Part-2: Install Hive

In this part we will discuss how to install HIVE on HDP platform. I assume that you have followed instructions from Part-1 on how to install HDP on single node cluster.

Get latest version of “hive-*-bin.tar.gz” file link from below official Hive site,
https://hive.apache.org/downloads.html

Go to Downloads directory and download latest tar.gz file.

cd ~/Downloads
wget http://apache.claz.org/hive/hive-2.3.0/apache-hive-2.3.0-bin.tar.gz

extract tar file,

tar -zxvf apache-hive-2.3.0-bin.tar.gz

Create directory for hive and move extracted folder there.

mkdir /usr/lib/hive
mv apache-hive-2.3.0-bin /usr/lib/hive

Set hive home path in .bashrc file

vi ~/.bashrc

add below lines at the end

# Set HIVE_HOME
export HIVE_HOME="/usr/lib/hive/apache-hive-2.3.0-bin"
PATH=$PATH:$HIVE_HOME/bin
export PATH

Reload environment variables,

source ~/.bashrc

Edit hive configuration file,

vi /usr/lib/hive/apache-hive-2.3.0-bin/bin/hive-config.sh

Go to line where following lines exist

# Allow alternate conf dir location.HIVE_CONF_DIR="${HIVE_CONF_DIR:-$HIVE_HOME/conf"export HIVE_CONF_DIR=$HIVE_CONF_DIRexport HIVE_AUX_JARS_PATH=$HIVE_AUX_JARS_PATH

Below above lines, add following line which is home path for hadoop.
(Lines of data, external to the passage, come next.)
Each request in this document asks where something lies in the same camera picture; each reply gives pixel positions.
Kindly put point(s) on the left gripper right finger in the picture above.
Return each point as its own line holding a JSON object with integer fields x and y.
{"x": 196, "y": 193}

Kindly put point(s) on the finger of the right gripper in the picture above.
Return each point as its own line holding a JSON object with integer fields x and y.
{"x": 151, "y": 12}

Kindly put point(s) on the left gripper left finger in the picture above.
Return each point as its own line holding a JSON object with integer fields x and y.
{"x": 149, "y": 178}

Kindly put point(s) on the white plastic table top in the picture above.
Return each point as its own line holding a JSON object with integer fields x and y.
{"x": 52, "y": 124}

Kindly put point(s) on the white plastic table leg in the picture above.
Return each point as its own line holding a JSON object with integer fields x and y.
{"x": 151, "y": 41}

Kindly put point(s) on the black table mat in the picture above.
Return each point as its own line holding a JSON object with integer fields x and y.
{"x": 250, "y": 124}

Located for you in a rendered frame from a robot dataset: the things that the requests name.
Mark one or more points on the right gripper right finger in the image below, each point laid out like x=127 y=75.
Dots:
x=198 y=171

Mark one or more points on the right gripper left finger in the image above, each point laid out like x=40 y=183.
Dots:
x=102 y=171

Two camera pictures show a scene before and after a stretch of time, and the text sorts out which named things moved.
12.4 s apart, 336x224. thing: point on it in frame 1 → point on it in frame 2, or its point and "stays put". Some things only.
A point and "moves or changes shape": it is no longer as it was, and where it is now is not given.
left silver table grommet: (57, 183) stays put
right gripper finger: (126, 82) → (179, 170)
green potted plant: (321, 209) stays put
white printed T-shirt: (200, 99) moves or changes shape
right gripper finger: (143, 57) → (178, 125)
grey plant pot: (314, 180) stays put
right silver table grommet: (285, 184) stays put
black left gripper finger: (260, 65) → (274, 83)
# Write directory path where hadoop file is there
export HADOOP_HOME=/usr/local/hadoop

Create Hive database directory on HDFS,

hadoop fs -mkdir /usr/
hadoop fs -mkdir /usr/hive
hadoop fs -mkdir /usr/hive/warehouse
hadoop fs -mkdir /tmp

Set READ/WRITE permission for warehouse and temporary directory

hadoop fs -chmod g+w /usr/hive/warehouse
hadoop fs -chmod g+w /tmp

Edit Hive environment variables

cd /usr/lib/hive/apache-hive-2.3.0-bin/conf
cp hive-env.sh.template hive-env.sh
vi /usr/lib/hive/apache-hive-2.3.0-bin/conf/hive-env.sh

add below lines at the end of hive-env.sh file,

export HADOOP_HOME=/usr/local/hadoop
export HADOOP_HEAPSIZE=512
export HIVE_CONF_DIR=/usr/lib/hive/apache-hive-2.3.0-bin/conf
export JAVA_HOME=/usr/local/java/jdk1.8.0_144
export YARN_HOME=$HADOOP_YARN_HOME

Set hive-env as executable

chmod +x hive-env.sh

To enable logging when starting hive, you can rename below log4j template files. This step is optional but can be useful when you receive errors from Hive for additional debugging information.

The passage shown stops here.